Fertilized eggs of the thamnaconus modestus are sticky and sinking, and are adhered and fixed on other objects through mucous membranes and sticky wires on the surfaces of the eggs. Artificial propagation of takifugu obscurus mostly adopts a natural spawning mode, and in the prior art, fertilized eggs are collected by placing an attachment base at the bottom of a pond and then transferred into a hatching pond for hatching. Because the fertilized eggs are sticky, a large amount of impurities such as the feces of the parent fish and the like are adhered to the surfaces of the fertilized eggs, and germs are easy to breed in the hatching pond. In addition, the method can not well separate fertilized eggs from unfertilized eggs, and unfertilized eggs are easy to rot in the hatching pond, so that the germ reproduction is aggravated, and the hatching of the fertilized eggs and the subsequent seed cultivation are influenced.

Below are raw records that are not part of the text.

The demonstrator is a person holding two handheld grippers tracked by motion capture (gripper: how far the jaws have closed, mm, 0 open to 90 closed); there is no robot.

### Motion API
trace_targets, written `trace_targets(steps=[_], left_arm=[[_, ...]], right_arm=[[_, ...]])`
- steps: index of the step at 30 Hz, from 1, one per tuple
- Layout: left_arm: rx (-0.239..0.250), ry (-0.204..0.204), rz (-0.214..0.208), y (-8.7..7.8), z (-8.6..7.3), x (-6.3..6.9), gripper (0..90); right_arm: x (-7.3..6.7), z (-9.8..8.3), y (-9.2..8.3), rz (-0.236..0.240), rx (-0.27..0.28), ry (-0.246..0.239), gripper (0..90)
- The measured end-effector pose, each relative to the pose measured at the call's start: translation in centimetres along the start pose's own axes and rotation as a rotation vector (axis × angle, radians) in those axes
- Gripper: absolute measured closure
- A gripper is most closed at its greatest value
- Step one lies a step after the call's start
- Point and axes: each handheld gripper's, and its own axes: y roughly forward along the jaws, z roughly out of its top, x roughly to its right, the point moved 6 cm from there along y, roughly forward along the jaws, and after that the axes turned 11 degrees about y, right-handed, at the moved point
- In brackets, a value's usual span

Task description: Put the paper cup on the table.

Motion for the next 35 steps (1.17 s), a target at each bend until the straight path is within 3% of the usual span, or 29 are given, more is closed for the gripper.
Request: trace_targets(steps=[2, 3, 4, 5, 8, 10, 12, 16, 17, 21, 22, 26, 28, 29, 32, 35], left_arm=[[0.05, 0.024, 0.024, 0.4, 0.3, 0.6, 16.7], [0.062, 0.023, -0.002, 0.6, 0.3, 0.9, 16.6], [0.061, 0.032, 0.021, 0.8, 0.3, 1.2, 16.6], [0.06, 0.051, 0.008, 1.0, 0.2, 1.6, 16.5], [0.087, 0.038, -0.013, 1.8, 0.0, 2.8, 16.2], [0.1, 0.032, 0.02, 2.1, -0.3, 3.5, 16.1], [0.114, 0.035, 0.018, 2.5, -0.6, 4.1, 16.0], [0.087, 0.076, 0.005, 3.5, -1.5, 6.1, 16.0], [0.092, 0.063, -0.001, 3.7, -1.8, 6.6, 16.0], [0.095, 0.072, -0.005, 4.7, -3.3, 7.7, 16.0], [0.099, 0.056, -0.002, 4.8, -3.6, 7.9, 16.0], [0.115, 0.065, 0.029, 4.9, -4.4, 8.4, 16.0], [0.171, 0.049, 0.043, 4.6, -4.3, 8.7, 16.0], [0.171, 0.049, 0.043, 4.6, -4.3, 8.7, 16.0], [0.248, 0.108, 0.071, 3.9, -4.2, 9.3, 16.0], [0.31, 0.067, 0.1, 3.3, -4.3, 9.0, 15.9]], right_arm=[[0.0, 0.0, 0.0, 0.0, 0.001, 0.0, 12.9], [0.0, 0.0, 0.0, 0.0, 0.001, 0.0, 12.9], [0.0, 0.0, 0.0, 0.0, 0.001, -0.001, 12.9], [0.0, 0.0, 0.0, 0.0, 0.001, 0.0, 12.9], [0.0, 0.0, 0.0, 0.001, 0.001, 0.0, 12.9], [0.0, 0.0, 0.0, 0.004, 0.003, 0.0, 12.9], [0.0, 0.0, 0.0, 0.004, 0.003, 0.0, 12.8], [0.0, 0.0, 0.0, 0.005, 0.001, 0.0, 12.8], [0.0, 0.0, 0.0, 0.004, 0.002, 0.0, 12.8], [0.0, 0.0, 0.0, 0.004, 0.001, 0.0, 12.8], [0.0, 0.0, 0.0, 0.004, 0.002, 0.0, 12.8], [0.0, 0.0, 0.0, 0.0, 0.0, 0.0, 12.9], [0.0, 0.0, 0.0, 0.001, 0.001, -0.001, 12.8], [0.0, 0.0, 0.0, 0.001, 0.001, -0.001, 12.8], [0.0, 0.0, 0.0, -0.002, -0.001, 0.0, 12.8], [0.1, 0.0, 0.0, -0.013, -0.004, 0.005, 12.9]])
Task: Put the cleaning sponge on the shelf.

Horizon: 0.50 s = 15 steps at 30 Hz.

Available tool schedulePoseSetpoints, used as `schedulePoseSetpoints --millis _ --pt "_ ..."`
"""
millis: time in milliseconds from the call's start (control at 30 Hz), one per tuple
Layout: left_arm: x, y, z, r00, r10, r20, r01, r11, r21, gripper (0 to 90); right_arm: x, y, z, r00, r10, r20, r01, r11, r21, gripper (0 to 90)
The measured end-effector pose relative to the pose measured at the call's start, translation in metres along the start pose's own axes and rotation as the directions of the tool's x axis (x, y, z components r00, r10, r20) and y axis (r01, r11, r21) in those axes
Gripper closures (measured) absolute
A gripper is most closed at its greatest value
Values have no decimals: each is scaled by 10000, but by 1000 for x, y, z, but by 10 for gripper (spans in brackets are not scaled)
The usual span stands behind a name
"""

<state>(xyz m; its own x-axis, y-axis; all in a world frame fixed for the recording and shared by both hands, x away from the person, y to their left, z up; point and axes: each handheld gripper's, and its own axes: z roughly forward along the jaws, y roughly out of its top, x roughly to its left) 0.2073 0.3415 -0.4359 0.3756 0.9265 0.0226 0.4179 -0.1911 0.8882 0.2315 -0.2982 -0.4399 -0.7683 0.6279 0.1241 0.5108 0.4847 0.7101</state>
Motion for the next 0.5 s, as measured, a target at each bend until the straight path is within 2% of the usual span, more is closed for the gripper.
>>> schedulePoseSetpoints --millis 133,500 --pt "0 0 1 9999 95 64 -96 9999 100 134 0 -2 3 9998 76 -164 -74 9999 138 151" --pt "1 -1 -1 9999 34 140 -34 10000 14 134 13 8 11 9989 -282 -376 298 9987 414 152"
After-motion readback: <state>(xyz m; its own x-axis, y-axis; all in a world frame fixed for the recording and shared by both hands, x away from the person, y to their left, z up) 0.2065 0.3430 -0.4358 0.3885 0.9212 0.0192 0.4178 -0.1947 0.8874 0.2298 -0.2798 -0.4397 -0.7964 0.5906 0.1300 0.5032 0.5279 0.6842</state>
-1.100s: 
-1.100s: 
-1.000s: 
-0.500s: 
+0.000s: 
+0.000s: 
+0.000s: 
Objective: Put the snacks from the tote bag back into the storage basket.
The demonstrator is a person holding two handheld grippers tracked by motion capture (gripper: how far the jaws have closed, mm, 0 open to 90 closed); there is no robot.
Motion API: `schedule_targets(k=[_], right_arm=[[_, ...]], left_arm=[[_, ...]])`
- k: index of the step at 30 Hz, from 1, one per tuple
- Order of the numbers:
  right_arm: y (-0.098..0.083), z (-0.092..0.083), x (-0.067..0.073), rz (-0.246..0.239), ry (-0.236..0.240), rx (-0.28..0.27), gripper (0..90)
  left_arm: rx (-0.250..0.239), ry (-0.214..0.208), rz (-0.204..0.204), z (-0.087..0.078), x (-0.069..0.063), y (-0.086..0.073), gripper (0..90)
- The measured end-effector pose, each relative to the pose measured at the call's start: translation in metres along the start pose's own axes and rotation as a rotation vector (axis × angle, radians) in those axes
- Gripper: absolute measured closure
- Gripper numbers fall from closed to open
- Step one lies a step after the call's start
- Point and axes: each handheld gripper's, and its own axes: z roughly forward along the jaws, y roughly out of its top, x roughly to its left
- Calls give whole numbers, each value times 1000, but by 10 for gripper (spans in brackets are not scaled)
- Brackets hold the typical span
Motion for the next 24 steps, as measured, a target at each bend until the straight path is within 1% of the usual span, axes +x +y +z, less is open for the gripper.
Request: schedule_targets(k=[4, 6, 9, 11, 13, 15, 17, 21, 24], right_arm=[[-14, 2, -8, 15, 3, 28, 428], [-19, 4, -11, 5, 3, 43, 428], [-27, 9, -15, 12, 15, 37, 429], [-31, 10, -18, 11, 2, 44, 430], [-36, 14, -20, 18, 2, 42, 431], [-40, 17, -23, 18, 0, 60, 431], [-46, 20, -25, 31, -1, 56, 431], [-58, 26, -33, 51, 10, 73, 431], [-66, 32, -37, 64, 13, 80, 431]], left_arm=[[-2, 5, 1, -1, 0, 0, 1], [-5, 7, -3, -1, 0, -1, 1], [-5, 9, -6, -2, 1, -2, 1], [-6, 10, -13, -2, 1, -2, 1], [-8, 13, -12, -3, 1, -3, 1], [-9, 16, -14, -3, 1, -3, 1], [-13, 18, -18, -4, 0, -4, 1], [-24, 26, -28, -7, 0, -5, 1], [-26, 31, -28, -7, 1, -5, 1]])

Therefore, the research and development of the technical method for effectively removing the stickiness of the fertilized eggs and separating the fertilized eggs from unfertilized eggs is very important for perfecting the breeding technology of the takifugu rubripes seedlings.
Disclosure of Invention
The invention provides a method for debonding and incubating fertilized eggs of navodon septentrionalis, which can effectively remove mucus on the surfaces of the fertilized eggs, separate the fertilized eggs from unfertilized eggs, reduce germ pollution in the incubation and seedling raising processes, and improve the incubation rate and the emergence rate.
The invention is realized by the following technical scheme:
a method for detackifying fertilized eggs of Navodon septentrionalis comprises the following steps:
(1) Preparing a detackifying solution, dissolving alkaline protease (bacillus licheniformis) in seawater to prepare 5g/L of detackifying solution;
(2) collecting fertilized eggs of the thamnaconus modestus, putting the fertilized eggs into the mucus removing liquid, continuously stirring and uniformly mixing, and stopping the debonding when the fertilized eggs are not mutually bonded or adhered to the barrel wall and are in a certain bright and transparent state.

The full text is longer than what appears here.